I am currently reading "Elements of Statistical Learning II" and I am not quite sure about one thing in section 2.5 on p.24 and p.26
So at the end of p.24 they write the following:
Suppose that we know that the relationship between $Y$ and $X$ is linear,
$$Y=X^T\beta + \epsilon$$
where $\epsilon \sim N(0,\sigma^2)$ and we fit the model by least squares to the training data. For an arbitrary test point $x_0$, we have $\hat{y}_0=x_0^T\hat{\beta}$, which can be written as $\hat{y}_0=x_0^T\beta+\sum^N_{i=1}l_i(x_0)\epsilon_i$, where $l_i(x_0)$ is the $i$th elements of $X(X^TX)^{-1}x_0$.

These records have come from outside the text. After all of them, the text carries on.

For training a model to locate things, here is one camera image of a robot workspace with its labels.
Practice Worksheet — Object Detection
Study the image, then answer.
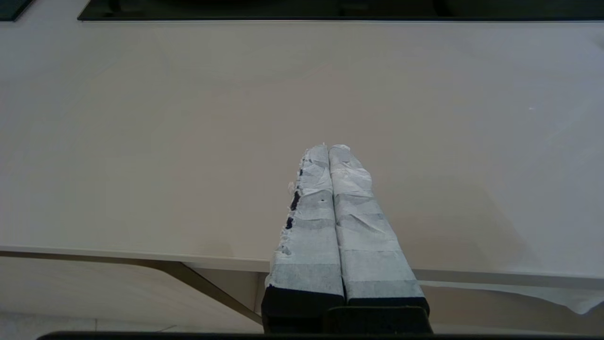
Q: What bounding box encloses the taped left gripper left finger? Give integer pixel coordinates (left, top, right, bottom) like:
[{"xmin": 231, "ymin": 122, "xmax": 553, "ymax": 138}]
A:
[{"xmin": 262, "ymin": 143, "xmax": 347, "ymax": 333}]

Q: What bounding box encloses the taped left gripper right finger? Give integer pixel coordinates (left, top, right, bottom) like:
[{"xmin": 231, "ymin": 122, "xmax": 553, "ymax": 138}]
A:
[{"xmin": 329, "ymin": 145, "xmax": 430, "ymax": 310}]

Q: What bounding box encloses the brown metal table brace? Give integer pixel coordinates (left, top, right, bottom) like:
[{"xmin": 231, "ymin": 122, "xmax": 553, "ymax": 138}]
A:
[{"xmin": 0, "ymin": 250, "xmax": 263, "ymax": 326}]

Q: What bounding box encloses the white fabric sheet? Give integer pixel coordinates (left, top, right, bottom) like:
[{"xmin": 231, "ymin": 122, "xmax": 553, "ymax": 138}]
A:
[{"xmin": 418, "ymin": 281, "xmax": 604, "ymax": 315}]

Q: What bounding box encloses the black induction cooktop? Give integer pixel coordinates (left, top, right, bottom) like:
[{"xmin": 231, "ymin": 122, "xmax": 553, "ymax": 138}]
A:
[
  {"xmin": 0, "ymin": 0, "xmax": 34, "ymax": 22},
  {"xmin": 78, "ymin": 0, "xmax": 604, "ymax": 22}
]

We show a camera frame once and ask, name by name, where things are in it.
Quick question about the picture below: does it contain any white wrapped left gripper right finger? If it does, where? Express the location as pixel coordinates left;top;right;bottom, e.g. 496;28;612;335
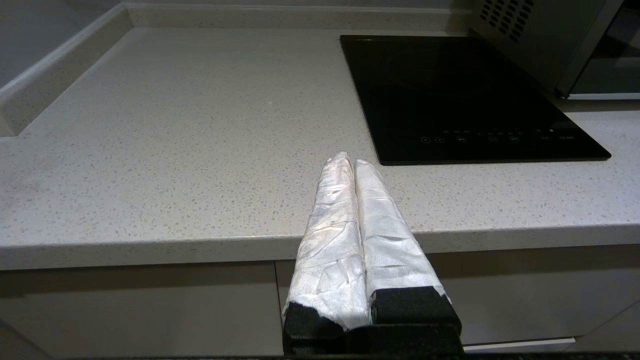
354;159;463;329

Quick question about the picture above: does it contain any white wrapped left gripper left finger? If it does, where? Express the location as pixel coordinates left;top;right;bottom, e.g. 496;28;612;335
282;151;373;342

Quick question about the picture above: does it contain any silver microwave oven body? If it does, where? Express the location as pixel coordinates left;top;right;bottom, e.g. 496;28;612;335
470;0;626;97

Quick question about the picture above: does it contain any grey cabinet drawer front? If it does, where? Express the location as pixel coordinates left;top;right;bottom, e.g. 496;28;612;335
0;262;285;360
275;243;640;347

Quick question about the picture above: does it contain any black induction cooktop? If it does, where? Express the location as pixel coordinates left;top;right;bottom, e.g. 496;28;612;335
340;34;612;166

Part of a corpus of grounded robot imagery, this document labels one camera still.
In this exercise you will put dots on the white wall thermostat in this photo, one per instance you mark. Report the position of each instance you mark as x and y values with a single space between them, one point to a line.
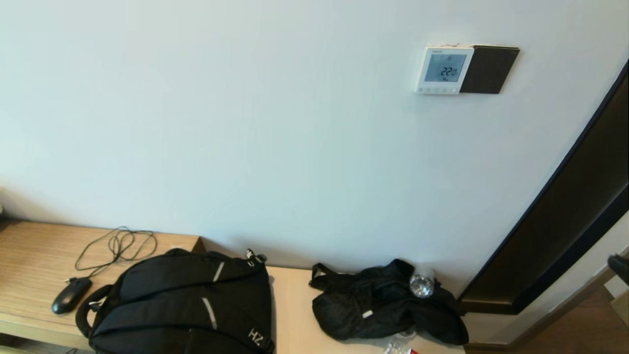
437 87

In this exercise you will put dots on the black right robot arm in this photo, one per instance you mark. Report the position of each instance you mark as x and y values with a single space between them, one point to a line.
620 268

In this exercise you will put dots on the crumpled black fabric bag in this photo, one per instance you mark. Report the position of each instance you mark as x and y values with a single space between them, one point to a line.
373 309

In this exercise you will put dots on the clear plastic water bottle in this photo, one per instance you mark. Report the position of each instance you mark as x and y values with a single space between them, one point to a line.
421 286

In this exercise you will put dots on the black backpack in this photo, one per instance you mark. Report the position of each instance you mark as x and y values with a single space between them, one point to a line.
186 305

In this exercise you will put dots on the crumpled clear plastic wrapper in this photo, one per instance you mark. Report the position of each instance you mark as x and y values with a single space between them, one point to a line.
398 346

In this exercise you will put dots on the black computer mouse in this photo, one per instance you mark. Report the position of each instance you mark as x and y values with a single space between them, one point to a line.
71 295

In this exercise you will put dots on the wooden desk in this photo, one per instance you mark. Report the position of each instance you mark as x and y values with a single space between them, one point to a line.
34 260

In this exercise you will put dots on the dark brown wall switch plate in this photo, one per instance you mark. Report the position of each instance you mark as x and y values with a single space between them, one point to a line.
491 69

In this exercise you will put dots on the dark brown door frame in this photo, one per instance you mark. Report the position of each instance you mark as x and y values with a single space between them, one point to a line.
540 255

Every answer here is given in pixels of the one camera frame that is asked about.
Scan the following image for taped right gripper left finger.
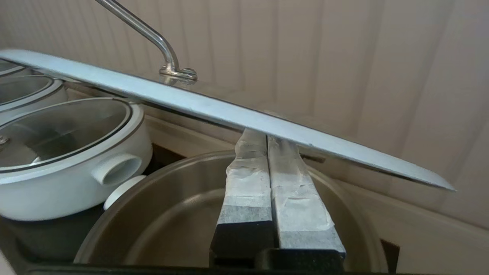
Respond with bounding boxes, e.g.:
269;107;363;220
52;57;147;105
209;128;276;269

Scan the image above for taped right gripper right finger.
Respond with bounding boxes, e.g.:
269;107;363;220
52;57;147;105
266;135;347;255

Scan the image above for glass lid with bent handle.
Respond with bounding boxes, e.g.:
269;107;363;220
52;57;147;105
0;0;457;192

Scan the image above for white pot with steel interior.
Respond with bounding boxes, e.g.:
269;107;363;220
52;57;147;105
73;150;389;269

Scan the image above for white round cooking pot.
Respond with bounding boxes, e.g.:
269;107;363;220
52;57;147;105
0;78;68;123
0;97;154;222

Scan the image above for white-rimmed glass lid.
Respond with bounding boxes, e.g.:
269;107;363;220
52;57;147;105
0;75;55;106

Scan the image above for glass lid with loop handle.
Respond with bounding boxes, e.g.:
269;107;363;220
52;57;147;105
0;97;134;173

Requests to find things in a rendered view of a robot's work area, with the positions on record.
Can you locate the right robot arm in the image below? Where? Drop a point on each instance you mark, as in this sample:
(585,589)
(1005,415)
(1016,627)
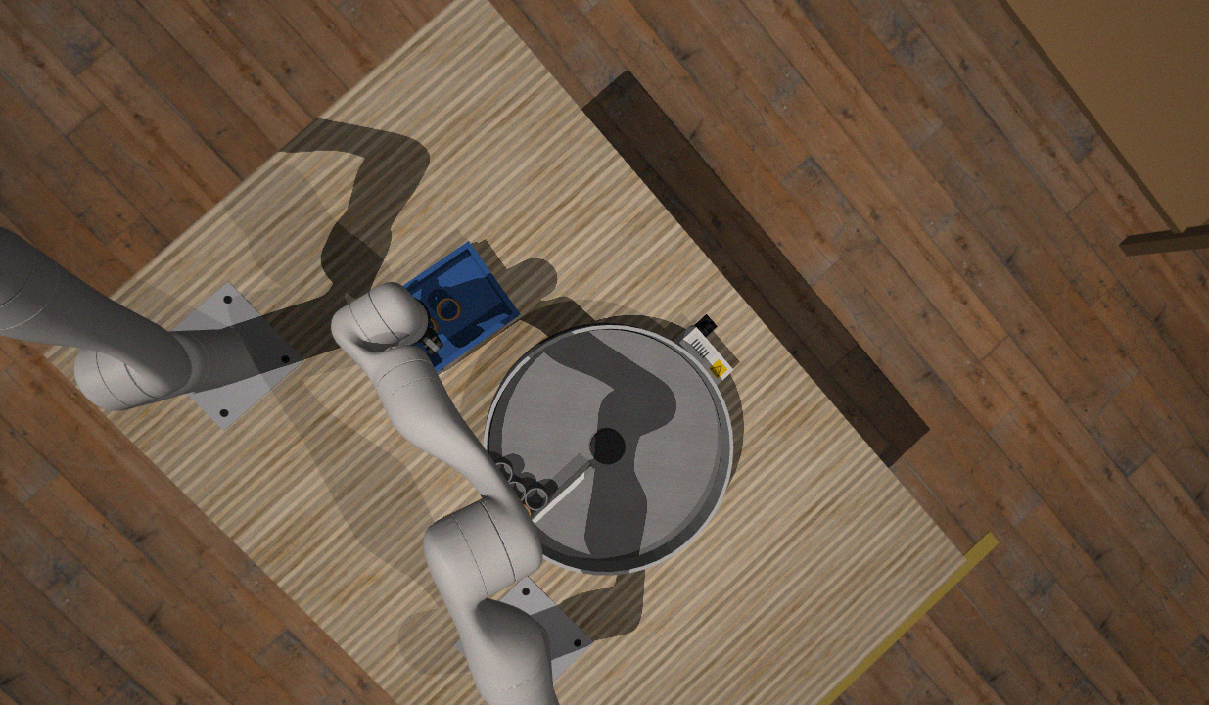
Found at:
(481,548)

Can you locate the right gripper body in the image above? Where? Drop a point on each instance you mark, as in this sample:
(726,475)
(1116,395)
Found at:
(427,334)

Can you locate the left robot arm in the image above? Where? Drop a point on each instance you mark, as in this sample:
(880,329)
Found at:
(126,359)

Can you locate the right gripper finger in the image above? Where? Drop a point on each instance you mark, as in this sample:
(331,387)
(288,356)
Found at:
(433,344)

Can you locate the blue open crate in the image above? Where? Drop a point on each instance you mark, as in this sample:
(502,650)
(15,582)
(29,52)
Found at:
(463,276)

I'm struggling to derive how did they arrive to this equation. I know that $\hat{\beta}=(X^TX)^{-1}X^TY$ and so $x_0^T\hat{\beta}=x_0^T(X^TX)^{-1}X^TY$
Since $Y=X^T\beta+\epsilon$ then $x_0^T\hat{\beta}=x_0^T(X^TX)^{-1}X^TY=x_0^T(X^TX)^{-1}X(X^T\beta+\epsilon)$
Well, i'm not sure how exactly to arrive to the equation they do. Can someone show me how?